Interview with Dr. Shiv Singh

Department of Gastroenterology, Gastrointestinal Oncology and Endocrinology, UMG

What is your research focus and what are your major research questions?
We are interested in studying how cell-intrinsic transcriptional machineries shape the immunosuppressive tumor microenvironment in pancreatic cancer (PDAC). Our second major research questions is how tumor-extrinsic cytokines/chemokines modulate PDAC.
Recent clinical studies suggest that differential chromatin accessibility and lineage gene programs determine disease prognosis and therapy response in PDAC patients. Our laboratory is focused on identifying tumor subtype-specific transcription factors and epigenetic regulators (i.e. transcriptional machineries) causing heterogeneity and therapeutic vulnerabilities in PDAC, for instance how (epi)-genomic and transcription factors shape cellular identity and impact local tumor microenvironment. These ongoing studies in our laboratory could help us in understanding disease specific role of these transcription machineries at various preclinical stages and for effective therapeutic interventions.

What are findings you are excited about?
Our most recent studies have revealed how a subtype-specific transcriptional program alters disease prognosis and therapy response in PDAC. We strongly believe that changes in tumor-intrinsic transcription machineries govern PDAC plasticity, aggressiveness, and therapy resistance. We propose that identification of the subtype-specific lineage transcription factors and chromatin regulators will predict prognosis and therapy response. We also think that targeting these subtype-specific transcription machineries offers promising novel therapeutic strategies towards stratification-based precision medicine in PDAC and other solids cancers.

What kind of techniques and methods do you use for your research?
Our lab integrates both basic molecular tools and translational/clinical platforms to interrogate complex tumor heterogeneity and therapeutic vulnerabilities in PDAC. All ongoing projects in our laboratory encompass integration of (epi)-genomics and transcriptomic both in tumor cells and in stromal immune compartments. We now have tools to analyze cell-compartment specific transcriptional profiling, which can distinguish human transcriptome from host murine cells in orthotopic tumor models. Using compartment specific transcriptional profiling, we are hoping to uncover neoplastic and stromal-immune gene programs, critical for tumor subtype identity and disease aggressiveness. In addition, our lab has developed a variety of preclinical mouse models such as immunocompetent ‘syngeneic’, immunocompromised, patient-derived xenografts and conditional genetically engineered mouse model.

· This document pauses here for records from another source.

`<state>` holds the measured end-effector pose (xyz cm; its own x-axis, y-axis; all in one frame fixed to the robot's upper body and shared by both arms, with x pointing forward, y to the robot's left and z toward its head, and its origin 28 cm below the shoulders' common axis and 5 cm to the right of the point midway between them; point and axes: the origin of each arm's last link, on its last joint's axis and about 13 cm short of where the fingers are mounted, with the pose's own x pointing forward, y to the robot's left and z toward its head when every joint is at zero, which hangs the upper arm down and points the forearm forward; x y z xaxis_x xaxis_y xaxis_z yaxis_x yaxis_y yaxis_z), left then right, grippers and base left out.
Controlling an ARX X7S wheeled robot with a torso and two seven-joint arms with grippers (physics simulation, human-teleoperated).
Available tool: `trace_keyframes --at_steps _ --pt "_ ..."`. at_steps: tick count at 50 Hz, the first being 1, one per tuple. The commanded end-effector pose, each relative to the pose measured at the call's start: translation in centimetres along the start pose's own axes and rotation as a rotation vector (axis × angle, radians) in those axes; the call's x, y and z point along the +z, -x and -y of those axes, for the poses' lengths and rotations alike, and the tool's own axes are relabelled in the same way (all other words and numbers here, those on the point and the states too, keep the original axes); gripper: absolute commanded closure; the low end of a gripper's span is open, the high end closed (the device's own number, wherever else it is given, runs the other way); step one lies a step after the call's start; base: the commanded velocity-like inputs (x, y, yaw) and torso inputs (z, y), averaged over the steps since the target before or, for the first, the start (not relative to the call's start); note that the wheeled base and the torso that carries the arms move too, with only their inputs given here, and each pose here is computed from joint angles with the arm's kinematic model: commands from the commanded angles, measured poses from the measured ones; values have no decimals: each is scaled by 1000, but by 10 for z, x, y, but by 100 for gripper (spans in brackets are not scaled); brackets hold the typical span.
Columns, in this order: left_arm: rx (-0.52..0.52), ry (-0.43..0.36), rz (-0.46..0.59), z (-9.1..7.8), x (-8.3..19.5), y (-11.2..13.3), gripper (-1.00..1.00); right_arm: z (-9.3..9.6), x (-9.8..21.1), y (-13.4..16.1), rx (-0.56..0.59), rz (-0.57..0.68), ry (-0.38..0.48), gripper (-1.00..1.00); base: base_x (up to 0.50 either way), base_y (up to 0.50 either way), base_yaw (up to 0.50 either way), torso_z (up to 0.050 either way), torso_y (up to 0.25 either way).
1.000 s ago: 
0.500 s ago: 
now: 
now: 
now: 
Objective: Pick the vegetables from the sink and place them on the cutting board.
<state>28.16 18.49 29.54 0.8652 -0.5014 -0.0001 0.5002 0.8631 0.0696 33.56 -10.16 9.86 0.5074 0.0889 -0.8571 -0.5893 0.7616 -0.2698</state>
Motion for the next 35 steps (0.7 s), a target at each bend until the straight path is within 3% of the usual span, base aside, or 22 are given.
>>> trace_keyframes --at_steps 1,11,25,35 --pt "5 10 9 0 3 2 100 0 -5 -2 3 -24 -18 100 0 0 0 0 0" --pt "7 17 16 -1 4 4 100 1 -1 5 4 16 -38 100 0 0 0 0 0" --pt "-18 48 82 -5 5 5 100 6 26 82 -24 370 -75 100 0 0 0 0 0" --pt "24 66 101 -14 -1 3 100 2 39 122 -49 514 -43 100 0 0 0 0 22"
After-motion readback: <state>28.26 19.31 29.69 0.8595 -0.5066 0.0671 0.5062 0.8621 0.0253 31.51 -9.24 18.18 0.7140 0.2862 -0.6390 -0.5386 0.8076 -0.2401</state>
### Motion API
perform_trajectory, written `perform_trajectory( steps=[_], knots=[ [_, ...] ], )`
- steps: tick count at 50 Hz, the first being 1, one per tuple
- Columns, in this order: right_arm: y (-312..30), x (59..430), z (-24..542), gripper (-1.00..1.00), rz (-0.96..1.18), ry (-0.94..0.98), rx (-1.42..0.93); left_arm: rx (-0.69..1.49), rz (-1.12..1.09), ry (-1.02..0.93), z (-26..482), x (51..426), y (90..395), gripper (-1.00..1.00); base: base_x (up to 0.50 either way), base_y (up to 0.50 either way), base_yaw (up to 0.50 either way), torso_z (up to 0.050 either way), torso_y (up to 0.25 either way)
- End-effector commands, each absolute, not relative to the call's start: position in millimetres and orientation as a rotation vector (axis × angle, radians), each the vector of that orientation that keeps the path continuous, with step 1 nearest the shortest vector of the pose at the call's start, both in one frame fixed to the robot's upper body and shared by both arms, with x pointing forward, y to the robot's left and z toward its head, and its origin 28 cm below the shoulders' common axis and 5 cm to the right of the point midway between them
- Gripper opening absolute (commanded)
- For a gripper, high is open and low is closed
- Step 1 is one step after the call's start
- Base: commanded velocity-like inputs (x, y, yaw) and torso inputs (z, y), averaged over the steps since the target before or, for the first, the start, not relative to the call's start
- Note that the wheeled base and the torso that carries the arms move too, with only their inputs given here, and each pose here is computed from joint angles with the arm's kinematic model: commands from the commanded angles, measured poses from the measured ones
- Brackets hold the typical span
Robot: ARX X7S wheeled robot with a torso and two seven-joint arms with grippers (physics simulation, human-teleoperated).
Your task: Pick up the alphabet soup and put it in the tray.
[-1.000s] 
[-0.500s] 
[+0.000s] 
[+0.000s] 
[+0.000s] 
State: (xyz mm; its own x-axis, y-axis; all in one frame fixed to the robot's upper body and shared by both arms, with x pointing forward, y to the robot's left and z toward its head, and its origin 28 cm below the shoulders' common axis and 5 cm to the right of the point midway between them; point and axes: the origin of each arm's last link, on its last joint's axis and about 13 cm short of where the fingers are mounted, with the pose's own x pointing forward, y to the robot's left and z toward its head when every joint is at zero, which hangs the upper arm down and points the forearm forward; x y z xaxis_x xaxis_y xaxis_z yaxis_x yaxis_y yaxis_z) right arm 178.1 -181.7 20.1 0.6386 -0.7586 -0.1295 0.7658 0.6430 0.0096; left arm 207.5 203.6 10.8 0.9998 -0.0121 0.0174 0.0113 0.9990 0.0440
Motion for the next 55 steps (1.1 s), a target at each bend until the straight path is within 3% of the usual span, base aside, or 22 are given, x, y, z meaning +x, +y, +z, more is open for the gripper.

How can patients benefit from your research?
Our major research questions revolve around how cell-intrinsic/extrinsic factors can change the clinical outcome of PDAC patients. Identifying and characterizing tumor-specific transcriptional mechanisms will not only lead to a better understanding of subtype-specific precision biology, but will also enable tailored therapies for PDAC patients.

What is the biggest challenge in cancer research?
The complex molecular heterogeneity in tumor and stromal immune compartments is the biggest biomedical challenge. It resists conventional therapies and contributes to the dismal prognosis and thus limits the PDAC patient stratification based therapy. Thus, there is an urgent need for advancing molecular screening-based individualized stratification that may help improve overall PDAC patient outcomes.

Selection of Publications

Mechanisms of PDAC subtype heterogeneity and therapy response.
Espinet E, Klein L, Puré E, Singh SK.Trends Cancer. 2022 Dec;8(12):1060-1071. doi: 10.1016/j.trecan.2022.08.005. Epub 2022 Sep 15.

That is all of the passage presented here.